Starting with the first line below, extract each line through the one that contains "Give an outline for every instance of the white", inclusive, excluding pictures.

=== EXERCISE INPUTS ===
━━━━━━━━━━━━━━━━━━━━
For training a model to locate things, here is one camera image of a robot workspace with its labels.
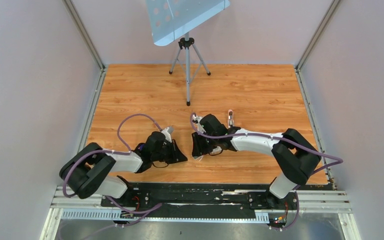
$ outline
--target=gray wall
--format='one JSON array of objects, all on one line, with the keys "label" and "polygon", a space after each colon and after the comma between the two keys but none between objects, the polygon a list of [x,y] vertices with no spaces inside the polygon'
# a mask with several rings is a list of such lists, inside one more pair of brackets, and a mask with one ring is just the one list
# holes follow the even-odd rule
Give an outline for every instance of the gray wall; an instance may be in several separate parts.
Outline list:
[{"label": "gray wall", "polygon": [[[177,42],[153,44],[145,2],[73,0],[106,64],[169,63],[176,54]],[[230,2],[191,31],[208,63],[296,64],[331,0]],[[191,59],[198,60],[194,52]]]},{"label": "gray wall", "polygon": [[384,1],[342,1],[303,75],[362,239],[384,239]]},{"label": "gray wall", "polygon": [[0,0],[0,240],[39,238],[98,75],[61,0]]}]

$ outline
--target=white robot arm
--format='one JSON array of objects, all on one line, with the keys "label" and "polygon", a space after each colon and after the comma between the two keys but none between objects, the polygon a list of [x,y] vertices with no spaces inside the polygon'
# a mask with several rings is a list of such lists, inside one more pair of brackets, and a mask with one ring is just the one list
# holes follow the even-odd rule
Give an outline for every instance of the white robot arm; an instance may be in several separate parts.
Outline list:
[{"label": "white robot arm", "polygon": [[279,164],[282,173],[269,186],[269,193],[276,199],[283,199],[297,185],[305,185],[320,162],[321,157],[295,148],[279,139],[288,139],[315,150],[314,147],[295,129],[283,133],[249,131],[237,126],[226,128],[217,118],[208,114],[204,117],[192,116],[197,132],[192,133],[192,156],[197,159],[205,154],[220,153],[221,150],[251,151],[272,156]]},{"label": "white robot arm", "polygon": [[119,199],[129,190],[129,182],[121,176],[109,176],[110,172],[142,173],[155,161],[174,164],[188,160],[172,139],[172,132],[171,126],[162,131],[154,131],[146,142],[139,143],[131,152],[115,152],[92,142],[62,167],[59,176],[64,180],[80,158],[97,152],[86,157],[75,167],[67,184],[80,199],[88,198],[92,194]]}]

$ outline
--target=tripod stand
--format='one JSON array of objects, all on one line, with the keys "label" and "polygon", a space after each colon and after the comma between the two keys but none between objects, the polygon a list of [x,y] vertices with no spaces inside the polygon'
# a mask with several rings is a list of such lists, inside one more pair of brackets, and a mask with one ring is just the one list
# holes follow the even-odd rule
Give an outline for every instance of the tripod stand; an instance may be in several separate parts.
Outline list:
[{"label": "tripod stand", "polygon": [[[185,33],[184,37],[182,37],[180,39],[180,41],[178,42],[179,49],[177,51],[176,57],[173,60],[173,64],[171,65],[171,69],[168,72],[169,74],[172,74],[173,73],[173,69],[175,68],[176,63],[179,62],[181,68],[186,73],[186,105],[187,106],[191,105],[191,97],[190,97],[190,92],[189,92],[189,86],[192,83],[192,81],[194,80],[195,76],[197,75],[198,70],[200,70],[201,65],[204,66],[206,74],[208,76],[211,75],[210,70],[208,70],[208,67],[205,64],[204,59],[203,59],[203,57],[200,54],[200,51],[198,50],[197,46],[194,45],[194,43],[195,43],[195,40],[192,37],[189,37],[189,32]],[[189,53],[189,47],[190,46],[193,47],[193,49],[195,50],[196,55],[198,55],[198,58],[200,60],[199,66],[196,69],[195,73],[193,74],[192,78],[191,78],[191,60],[190,60],[190,53]],[[183,48],[184,48],[184,50],[186,52],[186,64],[185,64],[186,65],[186,71],[183,68],[182,63],[179,61],[179,54],[180,54],[180,51]]]}]

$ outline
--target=wooden floor
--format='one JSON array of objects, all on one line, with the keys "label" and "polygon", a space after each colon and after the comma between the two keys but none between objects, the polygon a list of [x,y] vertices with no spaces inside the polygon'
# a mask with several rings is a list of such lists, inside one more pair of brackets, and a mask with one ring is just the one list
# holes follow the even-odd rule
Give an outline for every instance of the wooden floor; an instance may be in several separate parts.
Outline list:
[{"label": "wooden floor", "polygon": [[[103,83],[88,142],[126,151],[117,128],[127,116],[144,113],[162,128],[173,126],[172,137],[187,162],[144,173],[118,173],[132,182],[249,183],[269,184],[280,172],[273,157],[254,152],[225,151],[218,156],[192,158],[193,132],[189,117],[215,115],[227,124],[227,111],[234,111],[235,125],[250,131],[278,133],[297,129],[310,143],[315,140],[292,65],[210,64],[211,76],[201,69],[191,84],[191,106],[186,106],[185,74],[179,65],[169,75],[165,64],[110,65]],[[157,128],[142,116],[128,120],[121,137],[131,148],[144,142]],[[324,172],[309,184],[326,184]]]}]

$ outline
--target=metal frame
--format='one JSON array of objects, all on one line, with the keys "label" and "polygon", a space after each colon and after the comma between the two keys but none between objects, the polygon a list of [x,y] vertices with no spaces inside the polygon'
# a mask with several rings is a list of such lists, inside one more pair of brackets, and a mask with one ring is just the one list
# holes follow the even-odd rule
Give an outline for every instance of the metal frame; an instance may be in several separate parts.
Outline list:
[{"label": "metal frame", "polygon": [[89,36],[88,32],[86,31],[85,26],[82,23],[82,20],[80,19],[79,14],[77,13],[76,7],[74,6],[73,2],[71,0],[62,0],[65,7],[67,8],[68,13],[70,13],[71,18],[73,19],[73,22],[75,26],[77,27],[78,31],[80,32],[81,37],[83,38],[84,42],[86,43],[87,48],[89,49],[90,53],[93,56],[93,59],[95,60],[96,64],[100,68],[101,72],[104,71],[105,65],[102,62],[101,57],[98,54],[97,49],[95,48],[94,44],[92,43],[91,37]]},{"label": "metal frame", "polygon": [[[69,13],[72,16],[78,30],[80,31],[85,43],[87,44],[91,54],[93,55],[96,63],[101,69],[101,75],[94,90],[93,99],[89,108],[89,113],[84,126],[83,134],[79,141],[78,150],[82,149],[87,141],[89,130],[92,124],[93,116],[95,114],[98,99],[103,86],[104,78],[106,75],[106,66],[101,61],[89,35],[83,26],[80,17],[71,0],[62,0],[66,5]],[[320,39],[323,31],[325,30],[329,20],[335,13],[341,0],[333,0],[323,20],[314,33],[311,41],[309,42],[305,52],[303,53],[299,63],[295,66],[296,78],[301,90],[304,100],[305,108],[311,123],[314,137],[316,139],[317,147],[320,151],[324,151],[323,142],[318,134],[318,125],[314,119],[314,112],[311,103],[308,101],[306,88],[303,85],[303,78],[301,69],[306,63],[314,46]],[[333,178],[329,169],[326,171],[326,176],[333,183]],[[226,192],[227,194],[235,194],[235,192],[257,192],[262,190],[235,190],[234,192]],[[346,240],[360,240],[360,234],[352,213],[351,205],[348,201],[345,191],[337,190],[298,190],[298,197],[300,202],[300,213],[336,213],[338,214],[341,222],[342,232]],[[59,229],[61,219],[95,219],[95,220],[108,220],[120,216],[120,210],[116,207],[102,207],[102,196],[94,194],[87,199],[79,199],[78,197],[65,198],[62,194],[62,187],[57,187],[53,197],[46,222],[43,227],[41,240],[54,240]],[[144,221],[160,221],[160,222],[205,222],[205,223],[261,223],[265,220],[268,213],[276,213],[280,210],[256,210],[256,218],[254,219],[214,219],[214,218],[160,218],[160,217],[146,217]]]},{"label": "metal frame", "polygon": [[310,56],[310,53],[313,51],[314,46],[319,41],[320,36],[324,32],[326,26],[328,25],[329,21],[331,20],[332,16],[336,12],[339,3],[341,0],[333,0],[330,4],[329,8],[327,9],[326,14],[324,15],[323,19],[321,20],[320,24],[317,27],[317,30],[315,31],[314,35],[312,36],[310,42],[308,43],[307,48],[305,49],[304,53],[302,54],[301,59],[299,60],[298,64],[296,65],[296,69],[300,71],[304,64],[306,63],[307,59]]}]
━━━━━━━━━━━━━━━━━━━━
=== WRITTEN ANSWER ===
For training a model to locate things, here is one camera image of a robot workspace with its labels.
$ outline
--target=gray wall
--format='one JSON array of objects, all on one line, with the keys "label" and "polygon", a space after each colon and after the comma between the two keys but none between objects, the polygon a list of [x,y] vertices with no spaces inside the polygon'
# a mask with several rings is a list of such lists, inside one more pair of brackets, and a mask with one ring is just the one list
# holes follow the even-odd rule
Give an outline for every instance of the gray wall; an instance may be in several separate parts.
Outline list:
[{"label": "gray wall", "polygon": [[[177,42],[153,44],[145,2],[73,0],[106,64],[169,63],[176,54]],[[230,2],[191,31],[208,63],[296,64],[331,0]],[[191,59],[198,60],[194,52]]]},{"label": "gray wall", "polygon": [[384,1],[342,1],[303,75],[362,239],[384,239]]},{"label": "gray wall", "polygon": [[0,0],[0,240],[39,238],[98,75],[61,0]]}]

$ outline
--target=white robot arm
--format='one JSON array of objects, all on one line, with the keys "label" and "polygon", a space after each colon and after the comma between the two keys but none between objects, the polygon a list of [x,y] vertices with no spaces inside the polygon'
# a mask with several rings is a list of such lists, inside one more pair of brackets, and a mask with one ring is just the one list
# holes follow the even-odd rule
Give an outline for every instance of the white robot arm; an instance may be in several separate parts.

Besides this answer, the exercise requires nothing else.